**What needs to be done**
Count every line in the following entries where the word "circuit" appears. Give the count alone.

**Data to process**
==*==

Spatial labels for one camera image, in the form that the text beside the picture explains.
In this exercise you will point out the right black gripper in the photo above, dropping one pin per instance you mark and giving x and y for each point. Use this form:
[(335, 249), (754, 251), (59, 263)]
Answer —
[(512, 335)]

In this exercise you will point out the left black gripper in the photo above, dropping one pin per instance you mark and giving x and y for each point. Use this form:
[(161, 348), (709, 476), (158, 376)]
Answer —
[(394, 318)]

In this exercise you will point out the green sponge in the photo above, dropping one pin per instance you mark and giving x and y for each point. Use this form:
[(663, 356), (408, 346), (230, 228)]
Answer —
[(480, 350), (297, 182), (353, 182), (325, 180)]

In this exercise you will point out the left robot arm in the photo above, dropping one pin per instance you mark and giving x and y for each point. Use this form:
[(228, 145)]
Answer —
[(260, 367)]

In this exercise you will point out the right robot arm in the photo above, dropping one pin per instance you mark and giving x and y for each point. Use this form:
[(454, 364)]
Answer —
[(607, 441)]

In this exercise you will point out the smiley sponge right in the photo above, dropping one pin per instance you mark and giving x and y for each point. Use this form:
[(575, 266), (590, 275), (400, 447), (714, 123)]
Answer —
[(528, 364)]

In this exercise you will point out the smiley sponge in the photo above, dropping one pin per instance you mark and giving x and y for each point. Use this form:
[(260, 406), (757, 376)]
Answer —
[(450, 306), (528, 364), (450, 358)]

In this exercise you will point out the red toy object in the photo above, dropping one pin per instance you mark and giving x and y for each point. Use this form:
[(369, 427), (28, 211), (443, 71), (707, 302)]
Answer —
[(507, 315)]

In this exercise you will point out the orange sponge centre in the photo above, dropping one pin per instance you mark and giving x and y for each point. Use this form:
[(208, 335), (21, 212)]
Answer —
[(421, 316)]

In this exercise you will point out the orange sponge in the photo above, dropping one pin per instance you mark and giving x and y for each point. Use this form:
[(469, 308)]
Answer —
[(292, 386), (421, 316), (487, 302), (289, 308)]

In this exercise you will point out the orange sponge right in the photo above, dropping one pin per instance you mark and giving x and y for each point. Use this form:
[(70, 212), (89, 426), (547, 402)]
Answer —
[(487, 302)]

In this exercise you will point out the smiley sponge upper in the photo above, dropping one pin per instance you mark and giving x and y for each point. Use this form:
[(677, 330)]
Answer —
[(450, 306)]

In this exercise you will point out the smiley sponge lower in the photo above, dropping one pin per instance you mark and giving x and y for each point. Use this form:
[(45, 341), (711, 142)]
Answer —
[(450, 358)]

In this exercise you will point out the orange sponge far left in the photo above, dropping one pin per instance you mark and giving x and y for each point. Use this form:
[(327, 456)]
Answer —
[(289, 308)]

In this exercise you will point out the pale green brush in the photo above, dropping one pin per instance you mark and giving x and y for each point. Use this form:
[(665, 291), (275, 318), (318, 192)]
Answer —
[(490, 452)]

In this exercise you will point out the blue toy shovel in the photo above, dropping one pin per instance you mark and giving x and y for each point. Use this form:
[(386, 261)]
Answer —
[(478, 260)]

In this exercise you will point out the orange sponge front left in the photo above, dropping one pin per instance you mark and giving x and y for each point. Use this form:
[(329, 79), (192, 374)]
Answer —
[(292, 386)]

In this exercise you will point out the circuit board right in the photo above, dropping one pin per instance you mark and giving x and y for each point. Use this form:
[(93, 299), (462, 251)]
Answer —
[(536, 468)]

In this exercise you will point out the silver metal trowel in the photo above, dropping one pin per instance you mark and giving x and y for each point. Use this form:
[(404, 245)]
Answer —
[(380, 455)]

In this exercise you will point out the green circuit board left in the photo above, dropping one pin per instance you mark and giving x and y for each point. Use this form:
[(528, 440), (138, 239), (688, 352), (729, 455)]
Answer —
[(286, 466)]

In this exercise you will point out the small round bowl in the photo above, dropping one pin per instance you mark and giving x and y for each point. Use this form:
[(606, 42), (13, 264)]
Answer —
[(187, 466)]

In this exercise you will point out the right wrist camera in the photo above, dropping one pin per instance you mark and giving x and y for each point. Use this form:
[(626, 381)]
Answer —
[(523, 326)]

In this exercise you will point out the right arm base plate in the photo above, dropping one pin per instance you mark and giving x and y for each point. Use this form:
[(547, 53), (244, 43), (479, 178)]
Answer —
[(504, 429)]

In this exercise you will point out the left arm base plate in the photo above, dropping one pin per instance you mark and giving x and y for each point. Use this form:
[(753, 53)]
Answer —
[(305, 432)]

==*==

**Response area**
2